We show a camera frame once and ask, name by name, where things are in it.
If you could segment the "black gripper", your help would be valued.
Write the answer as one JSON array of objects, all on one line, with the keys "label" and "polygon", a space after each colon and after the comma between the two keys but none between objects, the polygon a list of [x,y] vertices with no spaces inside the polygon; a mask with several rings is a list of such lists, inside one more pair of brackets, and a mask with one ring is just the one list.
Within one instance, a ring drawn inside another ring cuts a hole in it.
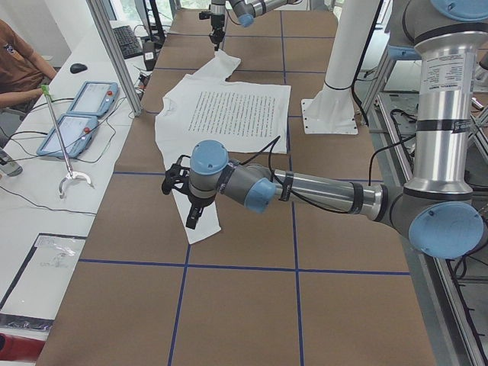
[{"label": "black gripper", "polygon": [[204,208],[210,206],[214,202],[214,197],[197,197],[191,194],[188,196],[188,200],[191,202],[191,209],[188,213],[185,226],[194,230],[204,211]]},{"label": "black gripper", "polygon": [[223,42],[225,37],[225,15],[224,14],[212,14],[210,16],[210,24],[212,27],[212,32],[209,34],[211,43],[214,45],[214,51],[220,49],[220,44]]}]

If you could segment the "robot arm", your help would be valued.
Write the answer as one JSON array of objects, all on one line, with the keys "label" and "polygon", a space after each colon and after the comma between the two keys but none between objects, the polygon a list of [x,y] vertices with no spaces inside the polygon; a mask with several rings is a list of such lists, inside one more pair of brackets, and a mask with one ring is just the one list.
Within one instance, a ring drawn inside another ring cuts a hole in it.
[{"label": "robot arm", "polygon": [[229,3],[237,20],[237,24],[242,27],[249,27],[253,24],[254,19],[280,8],[284,5],[297,5],[300,1],[285,1],[285,0],[255,0],[255,1],[243,1],[243,0],[212,0],[209,8],[199,13],[200,20],[210,19],[212,32],[209,34],[211,43],[214,45],[214,50],[218,51],[220,44],[225,37],[226,26],[226,3]]},{"label": "robot arm", "polygon": [[391,226],[426,255],[454,259],[474,250],[486,224],[464,179],[476,56],[487,39],[485,1],[397,1],[390,39],[422,60],[413,176],[402,187],[244,165],[223,145],[202,141],[185,168],[182,192],[195,228],[217,194],[262,212],[273,199],[302,201],[335,214],[362,214]]}]

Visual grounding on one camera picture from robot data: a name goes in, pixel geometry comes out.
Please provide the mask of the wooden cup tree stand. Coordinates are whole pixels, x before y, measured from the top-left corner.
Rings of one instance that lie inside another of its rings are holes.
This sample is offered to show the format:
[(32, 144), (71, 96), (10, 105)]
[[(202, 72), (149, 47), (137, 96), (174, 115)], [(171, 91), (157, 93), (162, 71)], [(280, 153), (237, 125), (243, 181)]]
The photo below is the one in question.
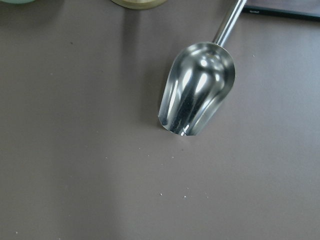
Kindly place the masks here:
[(112, 0), (112, 2), (132, 10), (148, 10), (164, 4), (167, 0)]

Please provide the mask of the metal scoop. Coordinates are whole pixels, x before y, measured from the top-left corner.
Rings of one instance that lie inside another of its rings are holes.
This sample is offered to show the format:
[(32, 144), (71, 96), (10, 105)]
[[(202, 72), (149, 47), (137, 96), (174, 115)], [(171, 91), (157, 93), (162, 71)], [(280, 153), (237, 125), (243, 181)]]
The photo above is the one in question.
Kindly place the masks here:
[(174, 59), (158, 112), (167, 131), (180, 136), (199, 134), (231, 91), (236, 68), (224, 45), (245, 4), (236, 0), (230, 6), (212, 41), (192, 44)]

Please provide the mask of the wine glass rack tray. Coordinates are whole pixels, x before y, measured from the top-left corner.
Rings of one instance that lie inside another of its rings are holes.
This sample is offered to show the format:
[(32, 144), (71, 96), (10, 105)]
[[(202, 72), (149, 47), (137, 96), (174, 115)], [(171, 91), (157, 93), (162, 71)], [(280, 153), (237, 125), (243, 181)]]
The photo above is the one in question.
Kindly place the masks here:
[(244, 13), (320, 21), (320, 0), (247, 0)]

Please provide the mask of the green bowl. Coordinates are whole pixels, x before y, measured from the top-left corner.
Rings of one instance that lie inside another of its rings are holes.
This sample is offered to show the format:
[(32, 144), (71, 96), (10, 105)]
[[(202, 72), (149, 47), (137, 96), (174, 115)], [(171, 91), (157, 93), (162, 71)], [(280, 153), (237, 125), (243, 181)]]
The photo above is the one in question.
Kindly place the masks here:
[(8, 4), (28, 4), (28, 3), (32, 3), (35, 0), (0, 0), (0, 2), (3, 3), (8, 3)]

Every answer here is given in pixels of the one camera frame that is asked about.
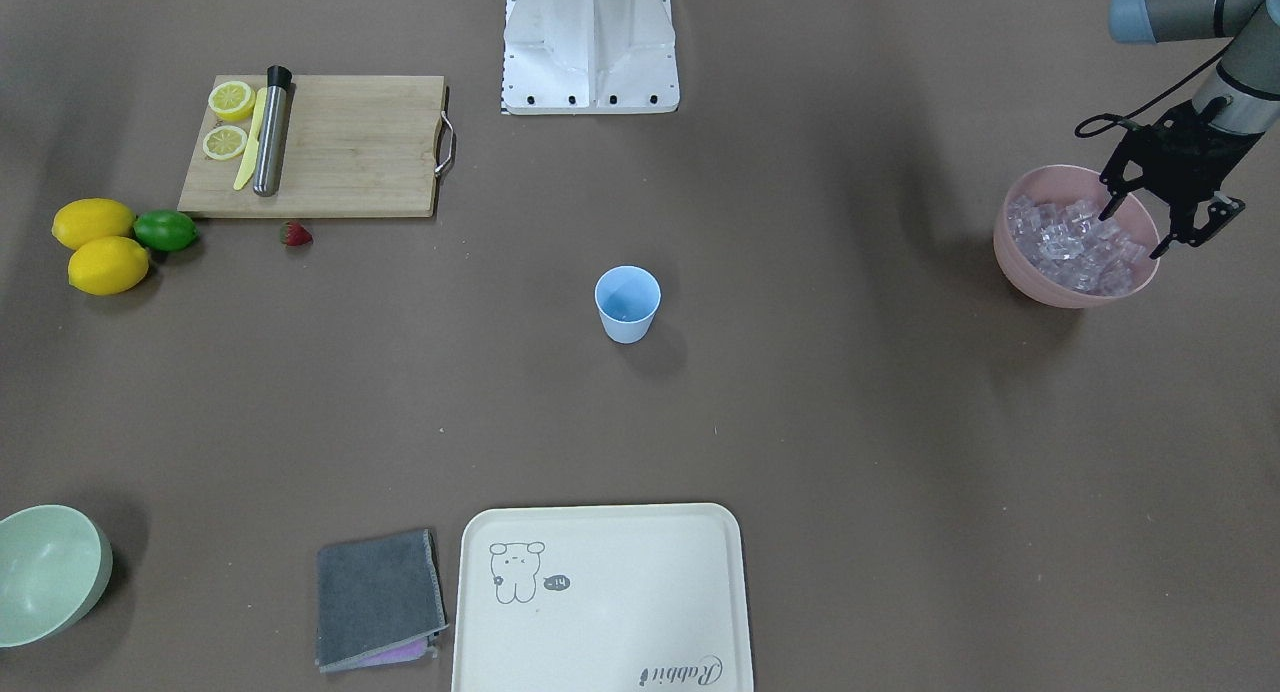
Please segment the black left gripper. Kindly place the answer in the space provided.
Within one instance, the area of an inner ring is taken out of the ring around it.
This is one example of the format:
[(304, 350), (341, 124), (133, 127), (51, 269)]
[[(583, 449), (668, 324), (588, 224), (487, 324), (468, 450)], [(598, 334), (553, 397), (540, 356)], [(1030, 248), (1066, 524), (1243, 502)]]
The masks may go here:
[[(1211, 98), (1203, 110), (1184, 101), (1153, 124), (1102, 114), (1102, 122), (1123, 127), (1125, 136), (1100, 173), (1108, 194), (1100, 221), (1110, 221), (1133, 192), (1149, 191), (1165, 201), (1170, 217), (1166, 235), (1149, 253), (1149, 258), (1157, 260), (1174, 244), (1207, 244), (1243, 214), (1245, 201), (1221, 196), (1222, 182), (1263, 136), (1215, 127), (1226, 107), (1228, 98)], [(1199, 203), (1207, 203), (1204, 223), (1196, 223)]]

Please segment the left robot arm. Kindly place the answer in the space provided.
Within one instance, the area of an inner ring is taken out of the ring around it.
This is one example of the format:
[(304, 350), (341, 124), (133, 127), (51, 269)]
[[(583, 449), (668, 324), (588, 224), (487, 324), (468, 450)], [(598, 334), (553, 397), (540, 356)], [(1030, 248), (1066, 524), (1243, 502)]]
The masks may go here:
[(1244, 212), (1224, 182), (1279, 116), (1277, 0), (1110, 0), (1108, 31), (1116, 42), (1158, 43), (1221, 38), (1204, 63), (1208, 78), (1192, 98), (1157, 122), (1135, 114), (1101, 114), (1105, 128), (1124, 130), (1100, 173), (1108, 191), (1102, 217), (1129, 194), (1148, 191), (1169, 208), (1169, 228), (1151, 251), (1206, 244)]

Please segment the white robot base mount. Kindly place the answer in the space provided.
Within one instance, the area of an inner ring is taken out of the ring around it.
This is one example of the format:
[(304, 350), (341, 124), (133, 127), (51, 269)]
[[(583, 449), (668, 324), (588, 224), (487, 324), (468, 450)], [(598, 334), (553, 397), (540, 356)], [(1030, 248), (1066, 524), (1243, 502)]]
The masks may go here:
[(502, 113), (680, 107), (672, 0), (504, 0), (503, 43)]

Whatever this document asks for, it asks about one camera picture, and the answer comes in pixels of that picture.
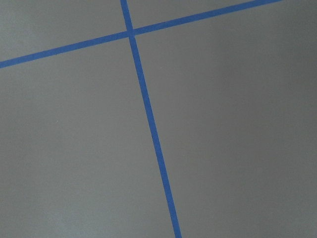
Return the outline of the blue tape line crosswise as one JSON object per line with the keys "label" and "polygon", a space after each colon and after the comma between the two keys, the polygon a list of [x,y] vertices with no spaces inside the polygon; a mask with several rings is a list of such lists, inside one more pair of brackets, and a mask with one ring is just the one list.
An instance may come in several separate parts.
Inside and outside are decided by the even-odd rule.
{"label": "blue tape line crosswise", "polygon": [[52,48],[52,49],[32,53],[25,56],[7,59],[0,62],[0,67],[6,68],[6,67],[22,64],[29,61],[48,58],[51,56],[60,55],[60,54],[64,54],[64,53],[79,50],[79,49],[84,49],[84,48],[101,45],[108,42],[117,41],[120,39],[129,38],[132,35],[134,36],[143,35],[146,33],[154,32],[154,31],[158,31],[158,30],[162,30],[166,28],[171,28],[178,25],[183,25],[183,24],[187,24],[187,23],[191,23],[195,21],[213,18],[216,16],[238,12],[238,11],[242,11],[242,10],[246,10],[246,9],[250,9],[254,7],[259,7],[262,5],[272,4],[272,3],[276,3],[276,1],[275,0],[252,0],[252,1],[230,5],[230,6],[214,9],[214,10],[209,10],[206,12],[184,16],[184,17],[180,17],[180,18],[176,18],[176,19],[172,19],[172,20],[168,20],[164,22],[150,24],[150,25],[146,25],[146,26],[142,26],[138,28],[133,27],[128,2],[125,0],[122,0],[120,3],[121,3],[121,9],[122,9],[123,18],[124,18],[124,23],[126,26],[125,31],[117,32],[114,34],[110,34],[110,35],[106,35],[106,36],[102,36],[98,38],[89,39],[86,41],[81,41],[81,42],[77,42],[77,43],[73,43],[73,44],[69,44],[69,45],[65,45],[65,46],[61,46],[57,48]]}

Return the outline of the blue tape line lengthwise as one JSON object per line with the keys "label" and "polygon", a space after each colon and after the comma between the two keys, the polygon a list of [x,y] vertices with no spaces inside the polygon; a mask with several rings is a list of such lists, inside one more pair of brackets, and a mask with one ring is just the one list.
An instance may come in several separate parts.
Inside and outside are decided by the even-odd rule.
{"label": "blue tape line lengthwise", "polygon": [[136,41],[136,37],[134,33],[134,28],[133,28],[133,24],[131,20],[128,2],[126,0],[122,0],[120,2],[120,5],[121,5],[123,17],[124,17],[126,31],[128,34],[129,44],[130,44],[130,48],[131,48],[131,52],[133,56],[136,73],[138,76],[143,104],[144,104],[144,108],[145,108],[145,112],[147,116],[147,121],[149,124],[149,129],[151,132],[152,142],[153,142],[153,146],[154,146],[154,150],[155,150],[155,154],[157,158],[160,177],[161,177],[161,181],[162,181],[162,185],[163,185],[163,189],[165,193],[165,198],[166,198],[166,202],[167,202],[167,206],[169,210],[169,216],[171,219],[174,236],[176,238],[181,238],[182,233],[181,233],[181,229],[180,229],[180,225],[179,225],[179,221],[177,217],[172,190],[169,183],[168,173],[165,166],[164,156],[161,149],[159,135],[158,135],[156,122],[155,122],[155,118],[154,118],[154,114],[152,110],[152,105],[151,105],[151,101],[150,101],[150,97],[148,93],[146,79],[144,76],[144,71],[143,71],[139,49],[138,49],[138,45],[137,45],[137,41]]}

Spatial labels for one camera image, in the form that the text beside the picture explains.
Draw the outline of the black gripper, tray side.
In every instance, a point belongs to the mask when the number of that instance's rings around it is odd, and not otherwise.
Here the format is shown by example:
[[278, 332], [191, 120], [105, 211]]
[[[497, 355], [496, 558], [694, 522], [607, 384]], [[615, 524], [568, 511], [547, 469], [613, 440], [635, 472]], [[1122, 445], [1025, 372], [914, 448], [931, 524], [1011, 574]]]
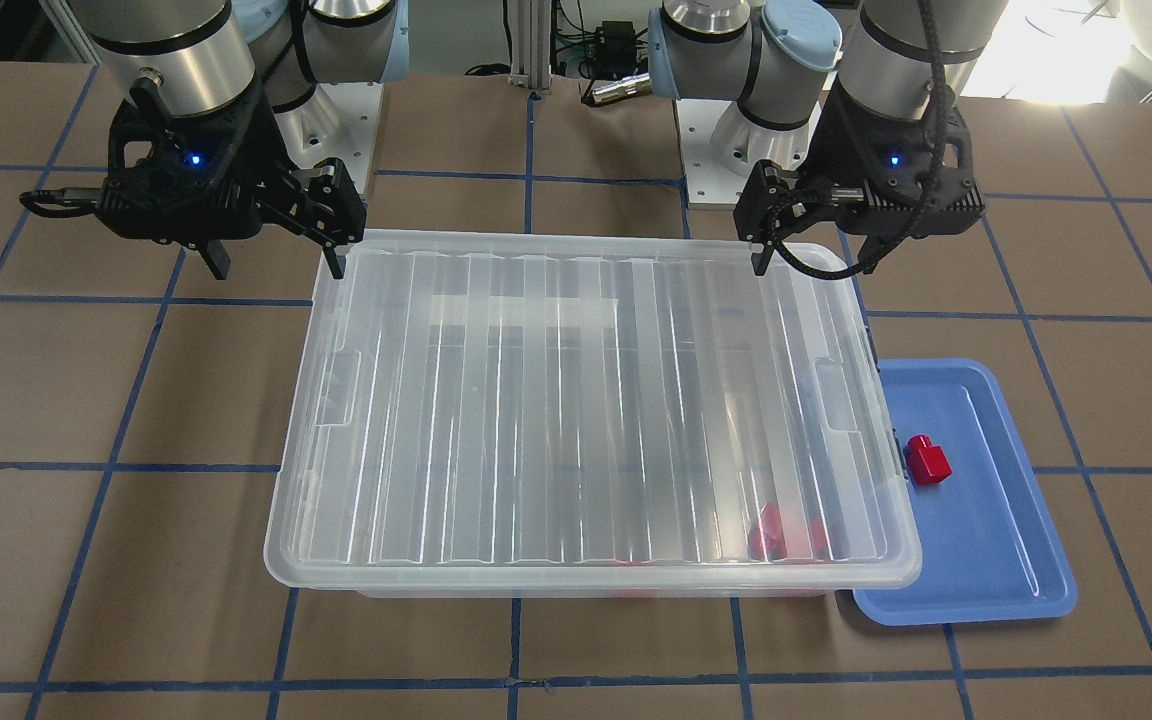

════════════════════

TASK OBJECTIVE =
Which lines in the data above hold the string "segment"? Show each one.

OUTPUT OF THE TASK =
If you could segment the "black gripper", your help would be valued.
If you could segment the "robot arm", your help would be valued.
Please segment the black left gripper. Kindly place the answer in the space provided.
Please segment the left robot arm. Kindly place the answer in the space provided.
Please segment the white robot base mount. Kindly place the answer in the space provided.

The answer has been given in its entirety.